DEFINISI USAHA

Usaha secara etimologi artinya adalah kegiatan atau pekerjaan dalam bentuk umum.
Secara terminologis sering digunakan untuk semua jenis pekerjaan manusia dan aktivitasnya, seperti dalam firman Allah, artinya,

“Dan katakanlah, ‘Berusahalah kamu, maka Allah dan RasulNya serta orang-orang mukmin akan melihat usahamu itu.” (At-Taubah: 105).

Namun terkadang digunakan untuk arti khusus: yakni keterampilan, profesi atau mencari rizki seperti, dalam sabda Nabi:

مَا أَكَلَ أَحَدٌ طَعَاماً قَطُّ خَيْرٌ مِنْ أَنْ يَأْكُلَ مِنْ عَمَلِ يَدِهِ، وَإِنَّ نَبِيَّ اللهِ دَاوُدَ كَانَ يَأْكُلُ
مِنْ عَمَلِ يَدِهِ

“Tidak ada makanan yang dimakan seseorang yang lebih baik dari makanan yang merupakan usaha tangannya sendiri. Karena Nabi Allah Daud makan dari hasil usaha tangannya sendiri.” HR. Bukhari
Usaha dalam Islam dibatasi dengan dua hal: Keikhlasan dan ittiba’ atau mengikuti Rasulullah. Yakni bahwa usahanya itu hendaknya dilakukan untuk mencari keridhaan Allah dan hendaknya usahanya itu sesuai dengan Sunnah Rasulullah shallallahu ‘alaihi wasallam .
Allah berfirman, artinya,

“Barangsiapa mengharap perjumpaan dengan Rabbnya maka hendaklah ia mengerjakan amal yang saleh dan janganlah ia mempersekutukan seorang pun dalam beribadat kepada Rabbnya”. (Al-Kahfi: 110).

Kebenaran satu usaha tentu saja dilihat dari kesesuaian usaha itu dengan syariat. Sementara Allah tidak akan memberikan pahala pada satu amalan kecuali bila bertujuan mengharapkan keridhaanNya.

Usaha yang menentukan tegaknya hidup manusia, hukumnya fardhu ‘ain. Sementara usaha menentukan tegaknya kehidupan bersama, hukumnya adalah fardhu kifayah.

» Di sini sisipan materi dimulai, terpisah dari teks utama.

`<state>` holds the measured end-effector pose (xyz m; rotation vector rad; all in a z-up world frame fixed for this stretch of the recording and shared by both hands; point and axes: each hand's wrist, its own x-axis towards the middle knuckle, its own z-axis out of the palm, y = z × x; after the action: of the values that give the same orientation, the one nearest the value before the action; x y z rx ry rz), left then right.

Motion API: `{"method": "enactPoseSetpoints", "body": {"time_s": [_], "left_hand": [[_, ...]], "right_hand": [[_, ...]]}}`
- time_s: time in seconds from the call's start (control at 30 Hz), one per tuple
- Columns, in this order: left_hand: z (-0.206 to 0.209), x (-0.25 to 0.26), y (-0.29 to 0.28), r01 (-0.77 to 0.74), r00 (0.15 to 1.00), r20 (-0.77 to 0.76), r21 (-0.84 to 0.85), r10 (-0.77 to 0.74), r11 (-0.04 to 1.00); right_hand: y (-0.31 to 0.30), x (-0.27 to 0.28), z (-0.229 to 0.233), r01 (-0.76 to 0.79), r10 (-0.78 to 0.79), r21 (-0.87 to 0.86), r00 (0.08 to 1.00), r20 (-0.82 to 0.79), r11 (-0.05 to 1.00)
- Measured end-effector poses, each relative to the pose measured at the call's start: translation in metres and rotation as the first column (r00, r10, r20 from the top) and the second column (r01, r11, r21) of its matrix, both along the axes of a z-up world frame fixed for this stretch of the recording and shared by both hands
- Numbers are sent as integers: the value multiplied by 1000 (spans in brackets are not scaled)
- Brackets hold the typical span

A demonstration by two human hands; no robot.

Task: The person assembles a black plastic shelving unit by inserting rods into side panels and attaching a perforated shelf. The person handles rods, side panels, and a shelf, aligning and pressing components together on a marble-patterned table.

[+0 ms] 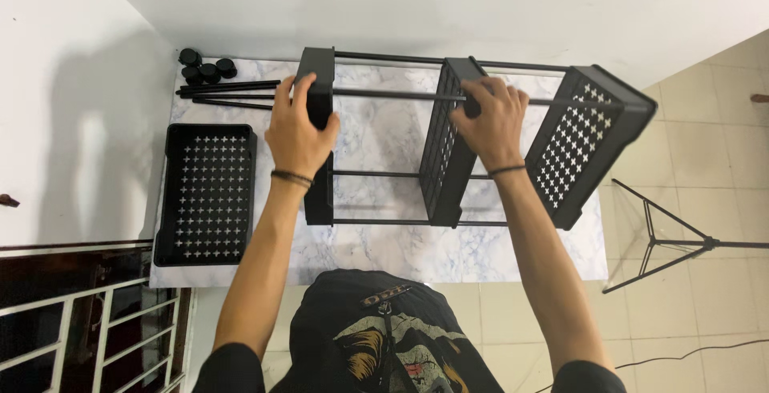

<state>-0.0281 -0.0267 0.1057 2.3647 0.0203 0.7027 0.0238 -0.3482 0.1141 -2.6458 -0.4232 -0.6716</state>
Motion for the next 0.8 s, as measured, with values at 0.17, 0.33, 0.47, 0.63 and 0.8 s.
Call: {"method": "enactPoseSetpoints", "body": {"time_s": [0.17, 0.33, 0.47, 0.63, 0.8], "left_hand": [[-11, 39, 6, 5, 997, -72, -1, -5, 1000], [-26, 73, 16, 8, 980, -198, -11, -10, 1000], [-33, 97, 18, -8, 972, -233, 27, 14, 1000], [-47, 122, 21, -50, 940, -336, 38, 60, 998], [-63, 147, 22, -50, 904, -423, 60, 70, 997]], "right_hand": [[0, 47, -11, -24, 23, -11, 1000, -15, 1000], [0, 80, -21, -72, 72, 2, 993, -97, 997], [2, 105, -29, -85, 84, -1, 992, -95, 996], [4, 123, -49, -88, 85, -121, 996, -25, 989], [5, 141, -68, -80, 73, -135, 996, -53, 988]]}}
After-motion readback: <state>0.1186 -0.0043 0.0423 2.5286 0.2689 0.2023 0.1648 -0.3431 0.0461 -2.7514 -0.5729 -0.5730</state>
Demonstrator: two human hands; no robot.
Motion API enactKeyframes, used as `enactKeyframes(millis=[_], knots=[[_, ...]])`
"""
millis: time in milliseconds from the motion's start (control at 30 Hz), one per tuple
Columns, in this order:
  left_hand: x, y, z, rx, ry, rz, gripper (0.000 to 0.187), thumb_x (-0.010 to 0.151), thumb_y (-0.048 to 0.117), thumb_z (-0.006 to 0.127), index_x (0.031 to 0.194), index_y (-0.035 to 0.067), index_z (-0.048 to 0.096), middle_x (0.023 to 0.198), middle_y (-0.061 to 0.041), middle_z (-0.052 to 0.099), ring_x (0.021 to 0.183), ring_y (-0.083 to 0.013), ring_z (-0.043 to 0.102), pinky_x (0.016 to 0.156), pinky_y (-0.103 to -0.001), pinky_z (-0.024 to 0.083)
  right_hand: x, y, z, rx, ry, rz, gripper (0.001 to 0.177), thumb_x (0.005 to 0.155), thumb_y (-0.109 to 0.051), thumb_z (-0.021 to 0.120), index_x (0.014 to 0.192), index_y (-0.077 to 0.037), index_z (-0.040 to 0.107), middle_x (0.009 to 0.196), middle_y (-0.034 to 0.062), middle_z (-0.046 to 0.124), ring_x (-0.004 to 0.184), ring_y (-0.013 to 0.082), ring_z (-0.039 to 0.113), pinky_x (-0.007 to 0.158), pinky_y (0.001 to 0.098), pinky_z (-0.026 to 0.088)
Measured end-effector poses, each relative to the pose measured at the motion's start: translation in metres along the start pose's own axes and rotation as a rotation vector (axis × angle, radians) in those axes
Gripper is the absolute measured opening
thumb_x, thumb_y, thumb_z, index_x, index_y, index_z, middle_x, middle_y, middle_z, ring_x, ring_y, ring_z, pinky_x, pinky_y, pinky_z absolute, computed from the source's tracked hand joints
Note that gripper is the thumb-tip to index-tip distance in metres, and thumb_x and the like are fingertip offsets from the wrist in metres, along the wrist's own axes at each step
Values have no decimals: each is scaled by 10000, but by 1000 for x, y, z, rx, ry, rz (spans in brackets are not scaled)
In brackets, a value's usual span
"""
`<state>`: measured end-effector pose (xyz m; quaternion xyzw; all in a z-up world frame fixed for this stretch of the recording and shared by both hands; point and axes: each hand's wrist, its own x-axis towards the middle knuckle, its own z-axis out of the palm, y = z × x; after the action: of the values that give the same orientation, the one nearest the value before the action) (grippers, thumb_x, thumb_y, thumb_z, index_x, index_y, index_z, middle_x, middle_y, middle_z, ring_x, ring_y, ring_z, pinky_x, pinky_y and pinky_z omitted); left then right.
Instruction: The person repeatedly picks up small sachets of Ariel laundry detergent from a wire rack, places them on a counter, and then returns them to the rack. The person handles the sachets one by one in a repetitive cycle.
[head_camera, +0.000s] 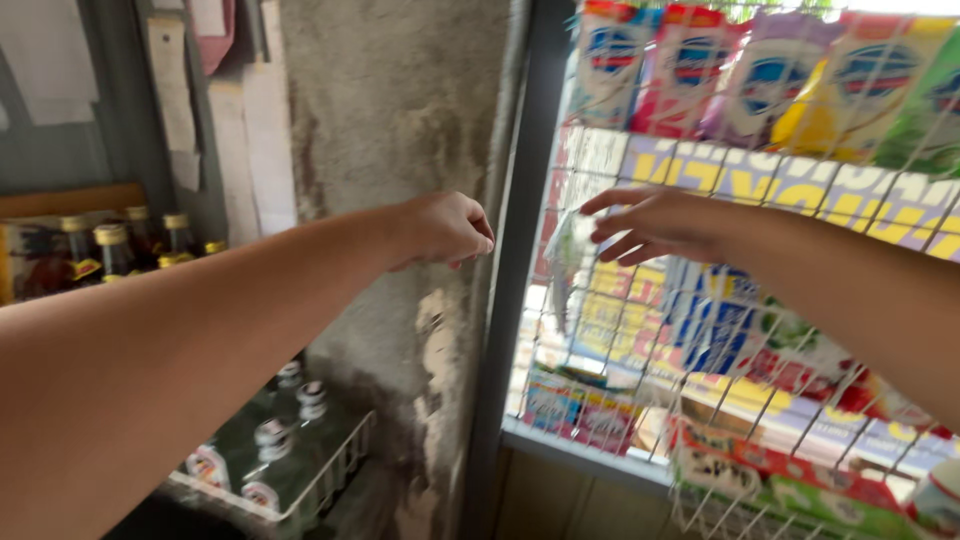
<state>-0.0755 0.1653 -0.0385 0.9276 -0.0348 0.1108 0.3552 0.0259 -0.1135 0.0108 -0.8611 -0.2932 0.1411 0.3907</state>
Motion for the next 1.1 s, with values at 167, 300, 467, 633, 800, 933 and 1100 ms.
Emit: enactKeyframes(millis=[167,300,467,633,800,933,1100], knots=[[-42,-47,-36,-5,-46,7,224,855,190,707,1036,62,738,863,-56,713,711,-152,643,643,-320,523,-20,-11,19,67,270,-26,417,926,-183,641,1338,-124,621,1166,82,700,1042,212,699,907,361,562],[-64,-62,-41,-79,-94,-27,262,858,218,711,1066,61,722,870,-63,712,730,-157,653,635,-335,525,-50,-9,17,47,426,10,352,955,-135,583,1299,-89,645,1172,82,698,1052,196,693,906,372,554],[-74,-57,-31,-71,-150,17,274,870,228,708,1086,62,738,858,-52,706,725,-157,651,641,-321,528,-84,-5,14,29,419,74,360,949,-156,609,1303,-102,650,1165,86,689,1044,189,679,901,363,542],[-58,-32,-26,8,-187,110,343,901,349,696,1097,69,716,822,-84,706,642,-155,617,590,-332,508,-83,2,0,-317,414,77,440,868,-197,694,1305,-163,674,1208,42,720,1078,179,697,921,376,564],[-8,26,-9,467,-174,117,682,939,613,602,985,-52,744,847,-151,719,644,-234,642,593,-404,544,-34,7,-19,-757,336,-115,496,857,-285,745,1336,-191,656,1330,49,671,1143,225,697,950,417,572],[46,59,30,579,-103,73,807,870,763,589,1043,-4,771,914,-143,768,808,-209,755,771,-358,590,30,17,-22,-909,177,-497,638,828,-276,774,1427,-201,565,1370,116,584,1256,293,587,1053,428,491],[105,75,69,747,-62,-17,727,802,629,772,1215,37,684,1004,-120,746,921,-236,753,838,-362,615,90,36,-16,-997,96,-591,737,819,-243,803,1470,-197,462,1431,137,522,1291,348,526,1059,461,426]])
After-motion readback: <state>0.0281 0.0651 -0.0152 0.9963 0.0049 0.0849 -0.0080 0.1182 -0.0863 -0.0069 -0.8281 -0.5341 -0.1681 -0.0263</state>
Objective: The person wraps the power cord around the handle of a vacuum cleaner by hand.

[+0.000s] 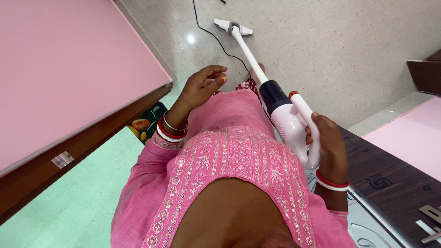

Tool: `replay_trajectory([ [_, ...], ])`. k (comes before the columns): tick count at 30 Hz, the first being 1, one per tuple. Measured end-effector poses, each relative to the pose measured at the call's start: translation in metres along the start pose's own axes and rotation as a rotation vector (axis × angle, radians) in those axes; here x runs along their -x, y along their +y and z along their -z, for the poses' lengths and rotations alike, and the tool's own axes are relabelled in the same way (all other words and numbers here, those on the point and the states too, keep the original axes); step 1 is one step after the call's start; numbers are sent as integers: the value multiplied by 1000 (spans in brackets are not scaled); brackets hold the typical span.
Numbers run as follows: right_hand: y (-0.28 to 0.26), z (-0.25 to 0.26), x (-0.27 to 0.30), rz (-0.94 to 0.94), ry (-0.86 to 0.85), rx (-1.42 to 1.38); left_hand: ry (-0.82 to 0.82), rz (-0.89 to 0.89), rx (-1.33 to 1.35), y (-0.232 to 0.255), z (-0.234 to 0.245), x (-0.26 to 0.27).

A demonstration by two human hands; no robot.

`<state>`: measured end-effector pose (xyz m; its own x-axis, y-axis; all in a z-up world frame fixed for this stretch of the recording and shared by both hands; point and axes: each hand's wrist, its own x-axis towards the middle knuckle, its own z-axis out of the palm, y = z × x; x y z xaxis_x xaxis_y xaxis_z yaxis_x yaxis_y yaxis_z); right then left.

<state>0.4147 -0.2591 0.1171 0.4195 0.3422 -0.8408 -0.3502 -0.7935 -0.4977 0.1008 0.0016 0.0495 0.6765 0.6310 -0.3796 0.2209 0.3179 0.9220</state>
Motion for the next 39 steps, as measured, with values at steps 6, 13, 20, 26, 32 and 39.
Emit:
replay_trajectory([
  [6, -54, 29, 28, 103, 93, -108, 86, -177, -163, 19, -20, -69],
  [13, -108, 91, -26, 275, 96, -22, 143, -90, -202, 35, -78, -145],
  [20, -147, 156, -119, 334, 33, -87, 55, -1, -218, 49, -147, -193],
  [26, -233, 141, -106, 458, -5, -80, -88, -33, -200, 62, -178, -229],
  [32, -321, 95, -120, 583, -129, -103, -244, -55, -241, 74, -174, -285],
  [39, -440, 30, -210, 587, -277, -10, -309, -258, -285, 100, -130, -391],
])
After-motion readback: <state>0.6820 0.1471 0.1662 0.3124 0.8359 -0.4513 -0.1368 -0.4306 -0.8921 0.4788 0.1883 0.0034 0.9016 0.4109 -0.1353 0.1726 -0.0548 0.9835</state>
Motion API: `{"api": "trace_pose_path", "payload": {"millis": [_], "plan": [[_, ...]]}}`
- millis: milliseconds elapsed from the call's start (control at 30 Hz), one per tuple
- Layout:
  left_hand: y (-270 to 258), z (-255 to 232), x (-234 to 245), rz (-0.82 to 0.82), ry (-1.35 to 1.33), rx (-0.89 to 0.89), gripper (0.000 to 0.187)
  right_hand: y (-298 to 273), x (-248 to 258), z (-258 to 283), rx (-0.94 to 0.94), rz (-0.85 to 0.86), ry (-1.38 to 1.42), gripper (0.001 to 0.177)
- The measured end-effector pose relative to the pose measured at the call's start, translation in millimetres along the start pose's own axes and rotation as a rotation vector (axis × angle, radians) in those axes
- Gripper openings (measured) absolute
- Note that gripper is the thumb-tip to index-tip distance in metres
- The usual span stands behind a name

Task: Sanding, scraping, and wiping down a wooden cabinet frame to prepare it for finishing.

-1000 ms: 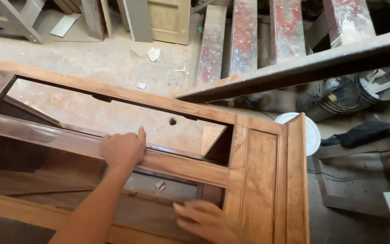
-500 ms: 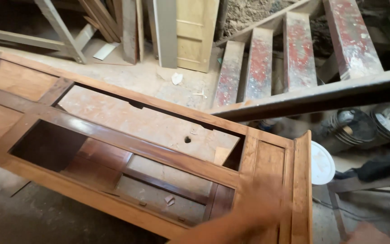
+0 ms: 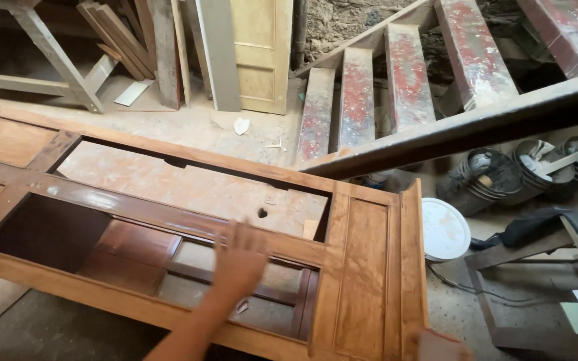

Mendirikan perusahaan dan perindustrian dilihat dari kebutuhan umat secara kolektif hukumnya adalah fardhu kifayah. Bertawakal kepada Allah tidak berarti menganggur dan meninggalkan usaha. Karena yang demikian disebut “penggantungan”, yang tercela. Sesungguhnya Rasulullah shallallahu ‘alaihi wasallam tidak pernah memerintahkan umat manusia meninggalkan usaha mencari rizki dan mencari penghidupan. Bahkan Allah mengakui cara mencari rizki yang Allah ridhai. Oleh sebab itu tidak ada alasan mencela jalur-jalur usaha yang disyariatkan. Yang dicela adalah yang menyebabkan pelakunya lupa kepada Allah dan menghalanginya untuk beramal ibadah kepadaNya, sebagaimana dalam firman Allah, artinya, “Laki-laki yang tidak dilalaikan oleh perniagaan dan tidak (pula) oleh jual beli dari mengingat Allah…” (An-Nur: 37).

Ilmu dan amal dalam Islam tidak dapat dipisahkan. Oleh sebab itu orang yang beramal atau berusaha harus mempelajari hukum-hukum syariat yang berkaitan dengan bidang usahanya sehingga tidak tergelincir dan terjerumus dalam keharaman. Seorang bisnisman hendaknya mempelajari bagian ilmu fiqih yang berkaitan dengan berbagai aktivitas bisnis yang diharamkan. Untuk alasan itulah buku ini disusun. Demikian juga sikap seorang dokter, petani, produsen dan lain sebagainya.

Sebagaimana seorang pekerja wajib mempelajari hal-hal yang berkaitan dengan bidang usahanya dari hukum-hukum syariat, ia juga harus menekuni dan mengerjakan pekerjaannya itu dengan baik, serta melakukan berbagai cara yang dapat menolongnya menyelesaikan pekerjaannya, dengan melatih dan mengajarkan ilmunya atau dengan cara lain. Terkecuali bila ia menipu kaum muslimin. Nabi shallallahu ‘alaihi wasallam bersabda:

مَنْ غَشَّنَا فَلَيْسَ مِنَّا

“Barangsiapa yang berbuat curang, maka ia bukan termasuk umatku.”

Orang yang bekerja sebagai dokter tetapi tidak mengenal ilmu kedokteran, maka ia harus bertanggung jawab.